Pricing and Demand Simulator Development - ON-1143

Project type: Innovation
Desired discipline(s): Statistics / Actuarial sciences, Mathematical Sciences, Economics, Social Sciences & Humanities
Company: eXalt Solutions
Project Length: 4 to 6 months
Preferred start date: As soon as possible.
Language requirement: English
Location(s): Toronto, ON, Canada
No. of positions: 1
Desired education level: Master'sPhD
Open to applicants registered at an institution outside of Canada: No

About the company: 

eXalt Solutions is redefining the future of B2B sales through AI.

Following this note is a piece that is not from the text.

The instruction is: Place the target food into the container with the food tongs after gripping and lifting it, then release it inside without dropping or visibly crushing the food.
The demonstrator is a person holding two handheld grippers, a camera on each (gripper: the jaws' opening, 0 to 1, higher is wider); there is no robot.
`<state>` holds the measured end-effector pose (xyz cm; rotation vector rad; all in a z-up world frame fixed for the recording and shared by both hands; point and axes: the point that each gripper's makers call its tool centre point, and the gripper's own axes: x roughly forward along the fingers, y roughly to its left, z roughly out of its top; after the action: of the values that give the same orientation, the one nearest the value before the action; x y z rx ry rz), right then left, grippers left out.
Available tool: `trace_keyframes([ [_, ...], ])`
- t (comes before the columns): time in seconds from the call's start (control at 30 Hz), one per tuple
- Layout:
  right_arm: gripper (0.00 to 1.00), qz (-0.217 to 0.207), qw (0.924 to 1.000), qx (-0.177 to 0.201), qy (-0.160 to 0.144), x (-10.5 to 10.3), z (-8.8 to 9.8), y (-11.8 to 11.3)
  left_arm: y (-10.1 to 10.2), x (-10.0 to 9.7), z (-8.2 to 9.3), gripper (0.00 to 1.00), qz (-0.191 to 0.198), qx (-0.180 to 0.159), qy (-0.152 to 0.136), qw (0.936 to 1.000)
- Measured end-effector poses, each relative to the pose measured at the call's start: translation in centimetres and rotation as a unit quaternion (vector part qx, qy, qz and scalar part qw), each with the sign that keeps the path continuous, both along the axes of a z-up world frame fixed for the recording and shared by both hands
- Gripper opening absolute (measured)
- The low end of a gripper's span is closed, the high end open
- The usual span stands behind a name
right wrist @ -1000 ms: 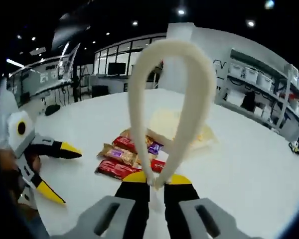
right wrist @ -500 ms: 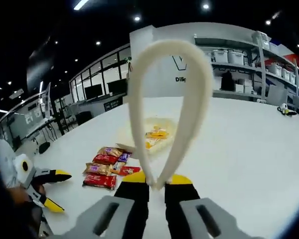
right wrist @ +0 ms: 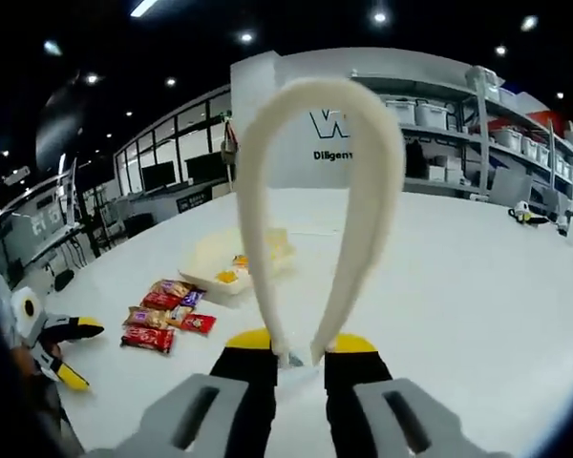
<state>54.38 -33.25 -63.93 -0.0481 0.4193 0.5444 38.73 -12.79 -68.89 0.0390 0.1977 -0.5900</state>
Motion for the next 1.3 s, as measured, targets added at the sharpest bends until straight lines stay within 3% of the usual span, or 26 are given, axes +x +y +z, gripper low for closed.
trace_keyframes([
  [0.07,0.16,0.033,0.9984,-0.039,-0.025,-0.2,-0.3,1.3,0.0,0.0,0.0,0.61,0.000,0.001,0.000,1.0000],
  [0.1,0.17,0.046,0.9973,-0.054,-0.022,-0.5,-0.8,1.9,0.0,0.0,0.0,0.61,0.001,0.001,0.000,1.0000],
  [0.2,0.18,0.063,0.9961,-0.057,-0.027,-0.7,-1.6,3.3,0.1,0.1,0.0,0.61,0.002,0.000,0.001,1.0000],
  [0.37,0.19,0.100,0.9887,-0.101,-0.048,-1.5,-2.8,4.8,0.0,0.1,0.0,0.61,0.002,-0.001,0.001,1.0000],
  [0.47,0.19,0.107,0.9849,-0.126,-0.052,-1.1,-3.7,4.8,0.1,0.1,0.0,0.61,0.003,-0.001,0.002,1.0000],
  [0.5,0.20,0.115,0.9801,-0.149,-0.064,-0.7,-3.9,4.9,0.1,0.1,0.0,0.61,0.004,-0.002,0.002,1.0000],
  [0.7,0.16,0.119,0.9731,-0.181,-0.078,1.1,-4.9,4.4,0.1,0.2,0.0,0.61,0.006,-0.002,0.002,1.0000],
  [0.9,0.07,0.094,0.9845,-0.135,-0.060,1.4,-4.0,4.0,0.0,0.1,0.0,0.61,0.004,-0.003,0.003,1.0000],
  [1.07,0.04,0.066,0.9966,-0.050,-0.003,1.5,-3.5,3.6,-0.1,0.0,-0.2,0.61,0.003,0.002,0.005,1.0000],
  [1.2,0.05,0.037,0.9966,0.047,0.057,1.2,-2.8,2.7,-0.2,-0.2,0.1,0.60,0.000,0.004,-0.005,1.0000],
  [1.3,0.05,0.023,0.9950,0.070,0.068,1.3,-2.5,1.6,-0.4,-0.5,0.0,0.60,-0.011,0.000,0.009,0.9999],
])
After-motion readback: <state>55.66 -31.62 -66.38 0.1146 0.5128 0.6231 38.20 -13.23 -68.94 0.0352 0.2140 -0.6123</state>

Our no-code Knowledge Work as a Service (KWaaS) platform empowers companies to build Knowledge Bots that act as Advisors, Analysts, and Administrators—capturing expertise and automating decision-making at scale.

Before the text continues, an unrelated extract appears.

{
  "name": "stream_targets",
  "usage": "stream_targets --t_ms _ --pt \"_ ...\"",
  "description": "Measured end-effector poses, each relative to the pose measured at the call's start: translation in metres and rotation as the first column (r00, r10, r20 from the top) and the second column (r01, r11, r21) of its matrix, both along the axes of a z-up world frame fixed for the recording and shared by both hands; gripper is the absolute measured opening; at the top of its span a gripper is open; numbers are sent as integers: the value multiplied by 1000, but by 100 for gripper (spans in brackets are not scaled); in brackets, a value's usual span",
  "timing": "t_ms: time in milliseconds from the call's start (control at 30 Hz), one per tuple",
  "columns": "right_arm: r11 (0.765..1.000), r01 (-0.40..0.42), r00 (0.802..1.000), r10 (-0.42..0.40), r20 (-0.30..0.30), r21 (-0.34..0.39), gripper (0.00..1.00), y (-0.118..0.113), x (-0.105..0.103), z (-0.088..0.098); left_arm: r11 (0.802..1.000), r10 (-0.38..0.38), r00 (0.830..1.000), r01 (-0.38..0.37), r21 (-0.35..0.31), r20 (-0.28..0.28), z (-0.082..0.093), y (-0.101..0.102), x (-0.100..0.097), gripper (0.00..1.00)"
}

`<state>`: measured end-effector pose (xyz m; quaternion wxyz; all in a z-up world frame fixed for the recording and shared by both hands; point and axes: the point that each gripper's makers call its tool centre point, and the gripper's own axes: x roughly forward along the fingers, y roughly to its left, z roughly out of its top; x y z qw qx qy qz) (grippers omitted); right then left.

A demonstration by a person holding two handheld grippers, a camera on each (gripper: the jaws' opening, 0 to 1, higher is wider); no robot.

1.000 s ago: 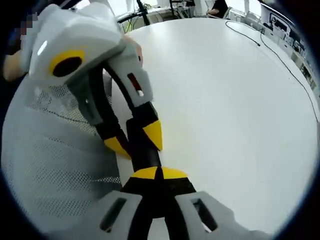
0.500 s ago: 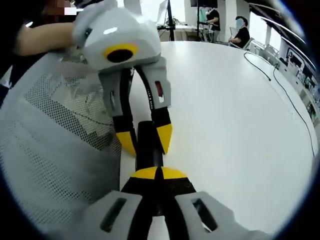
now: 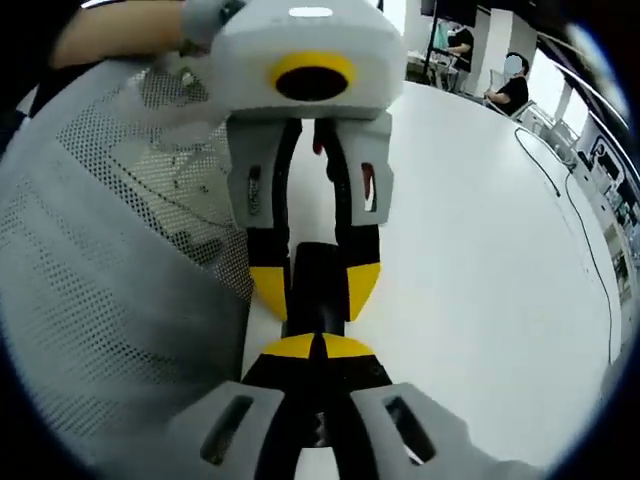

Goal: Press the specified remote control buttons in sequence, fully releasing each button before pressing the next.

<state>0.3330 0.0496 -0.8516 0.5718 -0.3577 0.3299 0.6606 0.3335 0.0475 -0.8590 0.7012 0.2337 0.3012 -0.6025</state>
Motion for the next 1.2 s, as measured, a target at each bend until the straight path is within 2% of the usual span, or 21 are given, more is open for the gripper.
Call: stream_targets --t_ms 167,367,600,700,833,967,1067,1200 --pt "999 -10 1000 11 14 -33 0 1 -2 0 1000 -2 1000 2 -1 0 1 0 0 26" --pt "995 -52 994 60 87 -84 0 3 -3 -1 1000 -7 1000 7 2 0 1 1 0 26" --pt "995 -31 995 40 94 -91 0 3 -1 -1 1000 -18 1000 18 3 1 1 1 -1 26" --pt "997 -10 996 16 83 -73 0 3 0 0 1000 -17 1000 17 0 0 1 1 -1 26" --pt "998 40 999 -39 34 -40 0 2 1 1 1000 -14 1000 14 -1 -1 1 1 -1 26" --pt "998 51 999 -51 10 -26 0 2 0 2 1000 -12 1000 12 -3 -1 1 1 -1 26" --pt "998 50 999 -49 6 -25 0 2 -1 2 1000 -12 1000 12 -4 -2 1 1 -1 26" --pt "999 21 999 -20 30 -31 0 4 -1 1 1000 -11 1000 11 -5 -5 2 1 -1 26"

By turning institutional know-how into intelligent workflows, eXalt Solutions helps leading technology brands accelerate sales, reduce complexity, and grow faster. With AI-powered precision and a codeless foundation, we’re transforming how organizations sell, collaborate, and scale knowledge across their partner ecosystems.

Describe the project.: 

Design and implement statistical models (time series, regression, elasticity models) to capture demand patterns and relationships dynamically using source data fed via pipelines and APIs:

- Develop and train machine learning models (neural networks, gradient boosting, ensemble methods) to enhance prediction accuracy
- Create a hybrid modeling framework that intelligently combines statistical and AI approaches to leverage the strengths of both
- Work with large-scale datasets to extract features, identify patterns, and validate model performance
- Build simulation engines that can test "what-if" scenarios across multiple demand drivers (price, promotions, seasonality, external factors)
- Collaborate with business stakeholders to understand requirements and translate them into technical specifications
- Conduct rigorous model validation, back testing, and sensitivity analysis
- Optimize model performance for accuracy, interpretability, and computational efficiency
- Document methodologies, assumptions, and model limitations clearly

Required expertise/skills: 

• Master's or PhD in Statistics, Data Science, Economics, Marketing, Computer Science, or related quantitative field
• Experience building forecasting or predictive models in production environments
• Strong proficiency in statistical modeling techniques (ARIMA, regression, GLMs, Bayesian methods)
• Hands-on experience with modern ML frameworks (scikit-learn, TensorFlow, PyTorch, XGBoost)
• Expert-level programming skills in Python
• Experience working with time series data and demand forecasting
• In depth knowledge of preference modeling techniques including conjoint analysis
• Expertise in pricing, promotions and product research
• Solid understanding of model evaluation metrics and validation techniques
• Ability to communicate complex technical concepts to non-technical stakeholders.